**YOUR INSTRUCTIONS:** Write out the entire listing below exactly, with the pictures left out.

[Start of section]

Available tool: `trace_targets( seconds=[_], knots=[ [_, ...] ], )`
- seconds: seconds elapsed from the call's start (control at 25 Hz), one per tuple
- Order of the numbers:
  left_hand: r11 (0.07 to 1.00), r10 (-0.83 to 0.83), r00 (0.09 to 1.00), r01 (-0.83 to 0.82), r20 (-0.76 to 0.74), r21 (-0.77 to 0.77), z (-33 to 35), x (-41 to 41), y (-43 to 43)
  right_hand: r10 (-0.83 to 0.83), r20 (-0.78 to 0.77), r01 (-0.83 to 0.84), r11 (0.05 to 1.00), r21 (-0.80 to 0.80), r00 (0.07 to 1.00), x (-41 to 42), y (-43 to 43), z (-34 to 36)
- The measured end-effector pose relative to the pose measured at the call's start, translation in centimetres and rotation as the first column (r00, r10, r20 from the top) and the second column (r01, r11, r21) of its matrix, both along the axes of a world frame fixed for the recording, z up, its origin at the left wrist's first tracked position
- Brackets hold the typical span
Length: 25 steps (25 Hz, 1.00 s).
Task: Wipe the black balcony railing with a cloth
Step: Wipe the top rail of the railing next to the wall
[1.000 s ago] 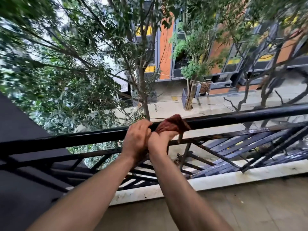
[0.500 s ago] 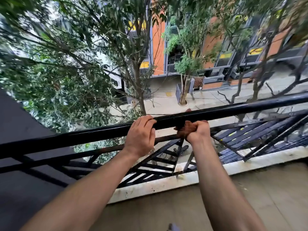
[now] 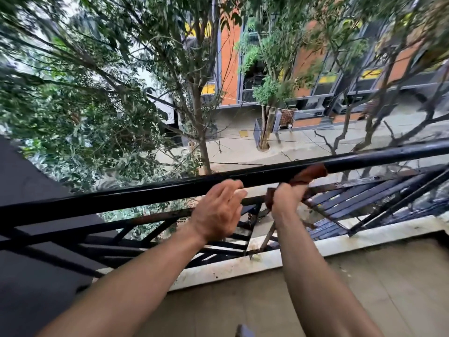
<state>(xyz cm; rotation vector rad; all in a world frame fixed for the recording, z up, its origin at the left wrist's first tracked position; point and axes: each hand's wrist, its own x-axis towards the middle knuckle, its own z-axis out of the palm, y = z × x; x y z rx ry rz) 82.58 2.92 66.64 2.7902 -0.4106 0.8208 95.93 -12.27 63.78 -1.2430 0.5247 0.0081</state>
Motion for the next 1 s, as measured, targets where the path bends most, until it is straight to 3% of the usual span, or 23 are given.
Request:
trace_targets(
  seconds=[0.08, 0.16, 0.28, 0.4, 0.48, 0.52, 0.6, 0.64, 0.72, 0.76, 0.84, 0.88, 0.92, 0.96, 1.0],
  knots=[
    [0.997, -0.067, 0.997, 0.068, -0.041, 0.024, -0.9, -0.1, -1.0, 0.252, -0.085, -0.263, 0.948, -0.181, 0.964, 0.8, -0.5, -1.4],
    [0.997, -0.073, 0.994, 0.075, -0.077, 0.024, -1.6, 0.3, -1.8, 0.371, -0.208, -0.420, 0.856, -0.301, 0.905, 2.3, -2.0, -2.4],
    [1.000, -0.029, 0.989, 0.026, -0.145, -0.017, -2.9, 0.6, -2.6, 0.292, -0.153, -0.327, 0.890, -0.318, 0.944, 1.1, -2.3, -2.9],
    [1.000, -0.020, 0.984, 0.018, -0.176, -0.013, -4.1, 1.1, -2.3, 0.327, -0.162, -0.365, 0.818, -0.445, 0.931, 1.0, -1.6, -3.8],
    [0.997, 0.048, 0.970, -0.060, -0.238, -0.040, -4.4, 1.1, -2.4, 0.236, -0.133, -0.269, 0.898, -0.349, 0.962, 0.1, -0.8, -3.0],
    [0.994, 0.083, 0.964, -0.099, -0.254, -0.050, -4.4, 1.2, -2.6, 0.176, -0.065, -0.187, 0.923, -0.335, 0.982, -1.1, -0.1, -2.5],
    [0.993, 0.086, 0.962, -0.104, -0.261, -0.056, -4.2, 1.5, -2.8, 0.159, 0.150, -0.065, 0.867, -0.494, 0.976, -4.2, 1.4, -2.8],
    [0.994, 0.077, 0.964, -0.094, -0.255, -0.056, -4.2, 1.4, -2.7, 0.224, 0.233, -0.034, 0.786, -0.617, 0.946, -5.4, 1.7, -3.6],
    [0.991, 0.093, 0.963, -0.114, -0.252, -0.067, -4.1, 0.7, -1.7, 0.347, 0.342, 0.141, 0.493, -0.859, 0.873, -4.9, 0.4, -5.5],
    [0.988, 0.118, 0.957, -0.140, -0.265, -0.068, -4.2, 0.3, -1.1, 0.368, 0.340, 0.198, 0.372, -0.907, 0.866, -4.0, -0.8, -5.6],
    [0.983, 0.155, 0.947, -0.176, -0.282, -0.051, -4.4, -0.8, -0.3, 0.384, 0.125, 0.032, 0.239, -0.970, 0.915, -3.2, -2.6, -5.9],
    [0.984, 0.153, 0.945, -0.172, -0.290, -0.041, -4.6, -1.4, -0.2, 0.419, -0.112, -0.171, 0.105, -0.980, 0.901, -4.1, -3.1, -6.0],
    [0.987, 0.138, 0.944, -0.158, -0.299, -0.041, -4.7, -1.9, -0.3, 0.438, -0.313, -0.311, -0.078, -0.947, 0.843, -5.0, -3.4, -6.8],
    [0.988, 0.126, 0.941, -0.149, -0.315, -0.048, -4.9, -2.4, -0.7, 0.453, -0.426, -0.383, -0.190, -0.904, 0.783, -5.3, -3.7, -6.9],
    [0.988, 0.119, 0.939, -0.143, -0.323, -0.051, -5.0, -2.9, -1.0, 0.472, -0.444, -0.386, -0.219, -0.896, 0.762, -4.8, -3.7, -6.4]
  ],
)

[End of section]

**FINAL ANSWER:**
Available tool: `trace_targets( seconds=[_], knots=[ [_, ...] ], )`
- seconds: seconds elapsed from the call's start (control at 25 Hz), one per tuple
- Order of the numbers:
  left_hand: r11 (0.07 to 1.00), r10 (-0.83 to 0.83), r00 (0.09 to 1.00), r01 (-0.83 to 0.82), r20 (-0.76 to 0.74), r21 (-0.77 to 0.77), z (-33 to 35), x (-41 to 41), y (-43 to 43)
  right_hand: r10 (-0.83 to 0.83), r20 (-0.78 to 0.77), r01 (-0.83 to 0.84), r11 (0.05 to 1.00), r21 (-0.80 to 0.80), r00 (0.07 to 1.00), x (-41 to 42), y (-43 to 43), z (-34 to 36)
- The measured end-effector pose relative to the pose measured at the call's start, translation in centimetres and rotation as the first column (r00, r10, r20 from the top) and the second column (r01, r11, r21) of its matrix, both along the axes of a world frame fixed for the recording, z up, its origin at the left wrist's first tracked position
- Brackets hold the typical span
Length: 25 steps (25 Hz, 1.00 s).
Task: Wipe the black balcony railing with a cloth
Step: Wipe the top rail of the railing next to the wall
[1.000 s ago] 
[0.500 s ago] 
[now] 
<state>(xyz cm; rotation vector rad; all in a world frame fixed for the recording, z up, its origin at the left wrist's first tracked position; point and axes: each hand's wrist, its own x-axis towards the middle knuckle, its own z-axis out of the palm, y = z × x; x y z rx ry rz) 82.58 2.92 66.64 2.7902 -0.4106 0.8208 95.93 -12.27 63.78 -1.2430 0.5247 0.0081</state>
Motion for the next 1 s, as measured, targets where the path bends most, until it is straight to 3% of the usual span, or 23 are given.
Request:
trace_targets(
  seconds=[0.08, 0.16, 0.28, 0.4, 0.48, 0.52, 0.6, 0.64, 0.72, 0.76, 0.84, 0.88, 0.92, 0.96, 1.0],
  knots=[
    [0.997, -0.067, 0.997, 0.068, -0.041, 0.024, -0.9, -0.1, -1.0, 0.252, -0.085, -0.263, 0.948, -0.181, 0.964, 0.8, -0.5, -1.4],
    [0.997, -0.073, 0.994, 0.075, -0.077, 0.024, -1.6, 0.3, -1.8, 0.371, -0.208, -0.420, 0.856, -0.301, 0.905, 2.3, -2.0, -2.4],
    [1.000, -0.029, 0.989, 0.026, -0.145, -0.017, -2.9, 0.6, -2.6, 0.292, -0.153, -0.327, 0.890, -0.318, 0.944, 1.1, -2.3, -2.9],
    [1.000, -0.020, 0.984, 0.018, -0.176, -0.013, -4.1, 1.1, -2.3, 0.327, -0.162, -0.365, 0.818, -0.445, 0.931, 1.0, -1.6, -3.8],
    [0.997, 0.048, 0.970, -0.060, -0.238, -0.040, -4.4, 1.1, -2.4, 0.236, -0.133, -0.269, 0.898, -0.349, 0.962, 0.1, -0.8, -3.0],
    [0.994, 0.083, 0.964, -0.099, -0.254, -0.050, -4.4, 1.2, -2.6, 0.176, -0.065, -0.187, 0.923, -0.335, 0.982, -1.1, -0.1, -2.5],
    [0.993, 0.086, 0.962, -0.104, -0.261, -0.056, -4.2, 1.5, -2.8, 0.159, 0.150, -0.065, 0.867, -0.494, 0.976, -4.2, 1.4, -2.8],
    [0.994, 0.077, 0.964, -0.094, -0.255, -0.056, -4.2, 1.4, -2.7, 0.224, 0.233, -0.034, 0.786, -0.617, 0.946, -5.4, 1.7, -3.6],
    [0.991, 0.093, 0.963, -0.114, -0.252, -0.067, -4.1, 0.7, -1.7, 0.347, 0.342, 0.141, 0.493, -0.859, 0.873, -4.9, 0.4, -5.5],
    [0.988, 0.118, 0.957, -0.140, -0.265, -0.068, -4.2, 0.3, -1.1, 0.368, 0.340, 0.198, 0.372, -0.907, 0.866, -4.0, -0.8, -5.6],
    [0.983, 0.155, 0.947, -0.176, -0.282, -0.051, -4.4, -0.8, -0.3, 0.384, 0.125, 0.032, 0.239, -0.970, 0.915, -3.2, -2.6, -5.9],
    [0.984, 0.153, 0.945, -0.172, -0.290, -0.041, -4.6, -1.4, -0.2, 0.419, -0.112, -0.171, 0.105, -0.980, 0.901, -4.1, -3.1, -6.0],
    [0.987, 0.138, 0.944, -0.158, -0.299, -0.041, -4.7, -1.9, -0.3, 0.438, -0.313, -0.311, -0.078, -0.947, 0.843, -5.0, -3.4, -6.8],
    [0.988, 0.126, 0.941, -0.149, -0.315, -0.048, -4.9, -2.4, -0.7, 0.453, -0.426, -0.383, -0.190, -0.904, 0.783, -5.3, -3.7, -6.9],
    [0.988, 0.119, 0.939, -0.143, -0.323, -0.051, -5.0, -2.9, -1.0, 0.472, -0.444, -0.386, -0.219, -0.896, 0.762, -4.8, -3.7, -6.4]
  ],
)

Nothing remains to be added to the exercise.